SCROUNGING for Easter eggs in our garden. PJ ENRIQUEZ

For the last two years we have been taking the kids to clubs and hotels to celebrate Easter and to join the egg hunt.  The cost ranges from P500 to P1,000 inclusive of brunch buffet for the kids. Naturally we also have to pay for our buffet, an extra expense.

 

We don’t complain since Easter happens only once a year. Then just last week the kids started art class and, out of the blue, wanted to paint eggs for Easter.

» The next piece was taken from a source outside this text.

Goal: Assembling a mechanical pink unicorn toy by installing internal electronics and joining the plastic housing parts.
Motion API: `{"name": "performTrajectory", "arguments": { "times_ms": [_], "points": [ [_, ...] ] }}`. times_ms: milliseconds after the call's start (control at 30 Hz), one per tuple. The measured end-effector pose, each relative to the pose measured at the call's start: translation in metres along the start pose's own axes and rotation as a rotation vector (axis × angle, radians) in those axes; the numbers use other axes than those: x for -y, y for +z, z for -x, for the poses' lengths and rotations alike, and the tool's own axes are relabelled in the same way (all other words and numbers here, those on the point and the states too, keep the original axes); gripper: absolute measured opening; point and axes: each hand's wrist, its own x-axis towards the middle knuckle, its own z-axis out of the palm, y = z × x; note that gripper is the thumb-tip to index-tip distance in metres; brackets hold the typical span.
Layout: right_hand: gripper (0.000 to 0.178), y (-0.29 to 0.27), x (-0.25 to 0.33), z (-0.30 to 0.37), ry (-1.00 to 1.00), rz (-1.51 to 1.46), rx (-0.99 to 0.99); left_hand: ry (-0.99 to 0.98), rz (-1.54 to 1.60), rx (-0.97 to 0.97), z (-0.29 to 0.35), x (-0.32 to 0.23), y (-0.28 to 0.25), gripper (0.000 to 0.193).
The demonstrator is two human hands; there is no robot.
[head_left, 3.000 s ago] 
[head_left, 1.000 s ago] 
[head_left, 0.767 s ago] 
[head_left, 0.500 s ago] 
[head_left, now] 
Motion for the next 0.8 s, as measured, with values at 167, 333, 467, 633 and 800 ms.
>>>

So, after sitting them down and explaining the benefits of holding our own hunt, they agreed to do it in our own backyard.

 

The plan was, after painting the eggs and filling them with treats, we would hide them the night before, so that the kids could search for them upon waking up.

 

Then we would enjoy a nice breakfast together at a fraction of what we spent in years past, without missing out on the fun experience.

 

The secret to getting the kids to agree is to involve them in the process. Fortunately we had a lot of plastic eggs from previous hunts and they wanted to paint the eggs themselves. We had 20 small plastic eggs and four large ones. We bought chocolates and candies to put into the eggs and their favorite breakfast items of air-dried bacon, salami and Parmesan cheese.

 

But we wondered if we would be able to recreate the whole fun experience for them.

 

It didn’t help that painting is not our thing, and it took us days to complete all the eggs. The thing is, at the very least. it was keeping them away from their iPads and Xbox, a task almost impossible to achieve in this day and age.

 

FOUR large eggs with special prizes inside from the Easter Bunny. PHOTOS BY PJ ENRIQUEZ

By the time we got up on Easter Sunday morning, all the eggs had been hidden and breakfast was all set. Nevertheless, we still had a feeling that the kids would not enjoy scouring our small garden for eggs as they did in the past.

 

A fruitful Easter egg harvest

But we needlessly worried too much. As they ran around for some 20 minutes looking under and over every rock, hedge and flower pot, we could see that we had made the right decision.

 

We have come to realize that kids these days look at things differently from how our generation did. They seem to know and understand more than we did at that age.  So, explaining to them a situation and why certain measures or changes have to be done is a better way of getting them to agree to something; that’s better than trying to trick them.

 

Of course, there is only so much explaining they will accept. We guess we were pushing it too far when we tried to convince them that making their own Christmas presents was also a good thing.